Task to carry out ▸
Give again the entries below exactly, beginning at the first line and ending at the line with "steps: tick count".
---------------
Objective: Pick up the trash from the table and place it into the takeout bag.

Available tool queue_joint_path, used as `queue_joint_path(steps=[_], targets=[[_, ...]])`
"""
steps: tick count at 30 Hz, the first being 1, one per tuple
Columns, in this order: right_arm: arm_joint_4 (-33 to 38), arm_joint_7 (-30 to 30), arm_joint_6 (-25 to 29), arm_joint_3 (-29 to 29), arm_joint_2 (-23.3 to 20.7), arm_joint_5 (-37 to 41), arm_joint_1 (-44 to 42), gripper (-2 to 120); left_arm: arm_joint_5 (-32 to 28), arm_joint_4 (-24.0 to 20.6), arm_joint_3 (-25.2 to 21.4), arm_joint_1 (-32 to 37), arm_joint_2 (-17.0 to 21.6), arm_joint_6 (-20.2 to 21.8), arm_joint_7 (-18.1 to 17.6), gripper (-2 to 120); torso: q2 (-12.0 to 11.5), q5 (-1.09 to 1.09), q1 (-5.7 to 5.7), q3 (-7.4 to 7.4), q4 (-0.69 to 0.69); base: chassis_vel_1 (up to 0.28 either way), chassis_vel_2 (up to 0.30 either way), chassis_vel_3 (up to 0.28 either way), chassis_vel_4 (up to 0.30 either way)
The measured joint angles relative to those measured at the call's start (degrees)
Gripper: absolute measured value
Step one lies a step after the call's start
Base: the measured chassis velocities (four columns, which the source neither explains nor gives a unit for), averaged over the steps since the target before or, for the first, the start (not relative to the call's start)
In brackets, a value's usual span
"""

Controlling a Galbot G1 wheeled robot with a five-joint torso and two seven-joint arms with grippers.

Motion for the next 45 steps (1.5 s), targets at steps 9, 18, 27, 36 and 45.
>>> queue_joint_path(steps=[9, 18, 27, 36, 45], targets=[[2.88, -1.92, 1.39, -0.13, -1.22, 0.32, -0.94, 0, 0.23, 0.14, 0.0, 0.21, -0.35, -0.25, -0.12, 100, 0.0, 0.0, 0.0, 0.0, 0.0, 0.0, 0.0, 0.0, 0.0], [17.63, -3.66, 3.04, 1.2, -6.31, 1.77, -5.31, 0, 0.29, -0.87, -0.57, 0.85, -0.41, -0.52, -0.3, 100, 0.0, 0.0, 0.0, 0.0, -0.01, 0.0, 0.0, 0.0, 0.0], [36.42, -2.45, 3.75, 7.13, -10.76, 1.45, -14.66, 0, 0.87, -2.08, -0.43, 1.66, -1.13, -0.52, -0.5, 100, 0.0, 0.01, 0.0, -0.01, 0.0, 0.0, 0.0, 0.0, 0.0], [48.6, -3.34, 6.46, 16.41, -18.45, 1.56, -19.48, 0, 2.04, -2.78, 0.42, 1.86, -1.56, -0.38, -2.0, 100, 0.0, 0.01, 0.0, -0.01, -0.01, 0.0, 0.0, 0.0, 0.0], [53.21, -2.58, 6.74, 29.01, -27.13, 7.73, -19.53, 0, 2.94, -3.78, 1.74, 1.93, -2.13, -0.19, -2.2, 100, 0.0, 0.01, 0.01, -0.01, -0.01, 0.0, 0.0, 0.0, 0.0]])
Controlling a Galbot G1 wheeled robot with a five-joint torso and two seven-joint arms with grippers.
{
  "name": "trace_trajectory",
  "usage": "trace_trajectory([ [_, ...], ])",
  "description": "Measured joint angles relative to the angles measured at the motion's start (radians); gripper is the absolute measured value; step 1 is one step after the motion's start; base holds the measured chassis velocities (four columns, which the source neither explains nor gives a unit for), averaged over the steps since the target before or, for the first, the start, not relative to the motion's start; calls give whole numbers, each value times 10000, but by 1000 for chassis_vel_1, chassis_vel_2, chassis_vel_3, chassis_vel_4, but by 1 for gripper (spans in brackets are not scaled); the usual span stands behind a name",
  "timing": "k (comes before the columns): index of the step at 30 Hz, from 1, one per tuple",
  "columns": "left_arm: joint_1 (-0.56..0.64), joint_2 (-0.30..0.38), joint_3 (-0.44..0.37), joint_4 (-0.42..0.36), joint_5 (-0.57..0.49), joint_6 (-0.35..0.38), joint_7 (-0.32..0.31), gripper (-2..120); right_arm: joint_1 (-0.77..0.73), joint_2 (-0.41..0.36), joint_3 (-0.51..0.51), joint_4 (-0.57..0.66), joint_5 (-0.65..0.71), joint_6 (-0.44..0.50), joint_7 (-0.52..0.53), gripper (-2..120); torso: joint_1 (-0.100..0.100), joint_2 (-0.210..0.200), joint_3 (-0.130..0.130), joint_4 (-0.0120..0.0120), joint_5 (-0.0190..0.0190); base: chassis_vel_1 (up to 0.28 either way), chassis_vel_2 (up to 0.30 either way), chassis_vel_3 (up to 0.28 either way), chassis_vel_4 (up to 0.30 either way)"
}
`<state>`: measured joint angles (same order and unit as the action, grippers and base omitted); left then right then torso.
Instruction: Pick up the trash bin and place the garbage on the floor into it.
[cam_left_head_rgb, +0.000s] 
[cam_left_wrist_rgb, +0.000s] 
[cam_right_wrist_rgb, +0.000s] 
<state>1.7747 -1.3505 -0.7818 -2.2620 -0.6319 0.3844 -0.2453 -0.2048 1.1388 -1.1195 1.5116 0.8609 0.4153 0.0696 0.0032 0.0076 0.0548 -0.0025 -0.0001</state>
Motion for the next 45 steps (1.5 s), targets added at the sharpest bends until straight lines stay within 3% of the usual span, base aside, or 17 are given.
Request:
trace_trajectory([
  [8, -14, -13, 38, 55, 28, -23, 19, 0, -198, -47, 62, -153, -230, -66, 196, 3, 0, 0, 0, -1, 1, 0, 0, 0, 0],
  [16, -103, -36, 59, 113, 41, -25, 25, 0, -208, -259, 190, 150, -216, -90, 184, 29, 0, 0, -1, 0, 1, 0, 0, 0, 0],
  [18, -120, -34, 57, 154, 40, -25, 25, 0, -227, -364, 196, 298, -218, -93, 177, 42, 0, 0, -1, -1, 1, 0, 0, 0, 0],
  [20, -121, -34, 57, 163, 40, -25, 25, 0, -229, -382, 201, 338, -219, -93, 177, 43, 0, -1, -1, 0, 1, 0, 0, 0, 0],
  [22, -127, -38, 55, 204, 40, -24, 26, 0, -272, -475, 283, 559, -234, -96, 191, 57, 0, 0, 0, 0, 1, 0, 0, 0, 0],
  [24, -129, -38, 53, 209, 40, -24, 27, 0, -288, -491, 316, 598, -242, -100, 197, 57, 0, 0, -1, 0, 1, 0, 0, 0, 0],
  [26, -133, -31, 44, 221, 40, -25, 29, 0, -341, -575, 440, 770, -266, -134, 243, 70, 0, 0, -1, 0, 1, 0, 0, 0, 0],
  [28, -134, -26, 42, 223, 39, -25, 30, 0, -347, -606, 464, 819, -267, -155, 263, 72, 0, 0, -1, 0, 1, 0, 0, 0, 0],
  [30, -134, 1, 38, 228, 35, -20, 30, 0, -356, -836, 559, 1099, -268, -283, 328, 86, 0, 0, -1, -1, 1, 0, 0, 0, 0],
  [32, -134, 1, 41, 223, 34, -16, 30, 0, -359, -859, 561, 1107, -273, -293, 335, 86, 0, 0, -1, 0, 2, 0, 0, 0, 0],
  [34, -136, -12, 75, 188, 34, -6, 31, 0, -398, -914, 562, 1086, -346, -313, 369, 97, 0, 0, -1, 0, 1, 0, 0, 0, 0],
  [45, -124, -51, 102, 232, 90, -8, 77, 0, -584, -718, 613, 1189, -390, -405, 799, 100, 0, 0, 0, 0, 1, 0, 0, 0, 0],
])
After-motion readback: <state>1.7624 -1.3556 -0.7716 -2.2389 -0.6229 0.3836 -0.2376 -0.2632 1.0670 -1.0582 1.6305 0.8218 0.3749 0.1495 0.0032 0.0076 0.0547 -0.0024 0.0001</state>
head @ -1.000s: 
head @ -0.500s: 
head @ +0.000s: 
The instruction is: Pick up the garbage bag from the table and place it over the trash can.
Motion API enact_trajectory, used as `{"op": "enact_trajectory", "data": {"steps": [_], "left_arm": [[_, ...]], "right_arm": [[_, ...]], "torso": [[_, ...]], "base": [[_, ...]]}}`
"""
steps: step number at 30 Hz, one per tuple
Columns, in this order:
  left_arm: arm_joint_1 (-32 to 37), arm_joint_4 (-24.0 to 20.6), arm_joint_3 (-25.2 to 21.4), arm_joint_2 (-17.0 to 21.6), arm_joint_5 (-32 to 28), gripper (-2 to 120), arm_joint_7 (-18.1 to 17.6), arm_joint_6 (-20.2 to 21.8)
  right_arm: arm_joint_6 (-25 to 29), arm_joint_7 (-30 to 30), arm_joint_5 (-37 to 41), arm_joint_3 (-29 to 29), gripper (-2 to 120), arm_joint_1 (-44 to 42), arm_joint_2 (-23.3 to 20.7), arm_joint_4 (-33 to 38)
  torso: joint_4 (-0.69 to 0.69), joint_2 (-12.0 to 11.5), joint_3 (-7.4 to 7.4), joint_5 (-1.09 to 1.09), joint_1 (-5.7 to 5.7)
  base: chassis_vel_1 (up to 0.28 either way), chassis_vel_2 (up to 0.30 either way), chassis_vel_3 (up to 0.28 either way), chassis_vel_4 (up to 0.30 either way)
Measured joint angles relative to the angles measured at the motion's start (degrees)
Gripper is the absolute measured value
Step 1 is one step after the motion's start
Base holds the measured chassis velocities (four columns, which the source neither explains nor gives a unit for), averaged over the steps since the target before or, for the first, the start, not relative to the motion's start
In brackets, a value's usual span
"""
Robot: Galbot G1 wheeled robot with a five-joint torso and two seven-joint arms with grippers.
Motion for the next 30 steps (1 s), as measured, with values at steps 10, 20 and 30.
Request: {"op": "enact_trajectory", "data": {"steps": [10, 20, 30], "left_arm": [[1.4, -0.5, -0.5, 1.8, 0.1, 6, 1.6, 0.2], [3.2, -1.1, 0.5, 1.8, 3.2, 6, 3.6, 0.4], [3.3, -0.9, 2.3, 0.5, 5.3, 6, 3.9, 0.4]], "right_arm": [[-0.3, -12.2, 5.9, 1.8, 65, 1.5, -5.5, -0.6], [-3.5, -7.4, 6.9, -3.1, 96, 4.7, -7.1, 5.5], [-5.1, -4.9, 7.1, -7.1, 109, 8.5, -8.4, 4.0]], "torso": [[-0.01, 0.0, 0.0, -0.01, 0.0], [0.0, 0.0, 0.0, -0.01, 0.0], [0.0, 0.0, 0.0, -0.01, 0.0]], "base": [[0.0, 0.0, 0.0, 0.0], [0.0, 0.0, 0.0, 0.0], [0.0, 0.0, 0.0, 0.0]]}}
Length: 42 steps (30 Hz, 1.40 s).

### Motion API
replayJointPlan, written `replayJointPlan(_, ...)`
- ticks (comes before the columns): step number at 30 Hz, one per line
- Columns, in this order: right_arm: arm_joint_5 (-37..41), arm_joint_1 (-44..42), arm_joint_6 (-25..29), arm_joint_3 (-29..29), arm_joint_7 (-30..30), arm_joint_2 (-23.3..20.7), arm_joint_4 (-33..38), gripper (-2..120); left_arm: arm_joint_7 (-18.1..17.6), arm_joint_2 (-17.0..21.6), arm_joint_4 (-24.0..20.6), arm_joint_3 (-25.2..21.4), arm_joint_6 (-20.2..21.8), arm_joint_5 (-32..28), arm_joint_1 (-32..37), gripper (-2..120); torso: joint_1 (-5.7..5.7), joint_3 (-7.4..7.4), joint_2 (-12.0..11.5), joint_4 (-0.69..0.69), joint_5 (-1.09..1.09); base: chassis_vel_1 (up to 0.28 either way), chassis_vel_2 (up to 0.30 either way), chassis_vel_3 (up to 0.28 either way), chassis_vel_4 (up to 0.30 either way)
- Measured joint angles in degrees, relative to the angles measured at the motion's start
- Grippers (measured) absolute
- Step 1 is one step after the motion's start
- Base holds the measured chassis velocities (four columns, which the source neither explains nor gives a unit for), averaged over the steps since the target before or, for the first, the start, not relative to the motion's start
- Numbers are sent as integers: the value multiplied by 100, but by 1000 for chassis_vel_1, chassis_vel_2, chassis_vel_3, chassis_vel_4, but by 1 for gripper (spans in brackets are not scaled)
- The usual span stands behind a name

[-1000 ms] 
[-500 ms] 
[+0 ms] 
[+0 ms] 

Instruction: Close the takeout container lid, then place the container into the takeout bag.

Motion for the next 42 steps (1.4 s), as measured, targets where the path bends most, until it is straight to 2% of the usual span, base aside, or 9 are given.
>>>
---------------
Reply ▸
Objective: Pick up the trash from the table and place it into the takeout bag.

Available tool queue_joint_path, used as `queue_joint_path(steps=[_], targets=[[_, ...]])`
"""
steps: tick count at 30 Hz, the first being 1, one per tuple

What is written here forms the complete answer.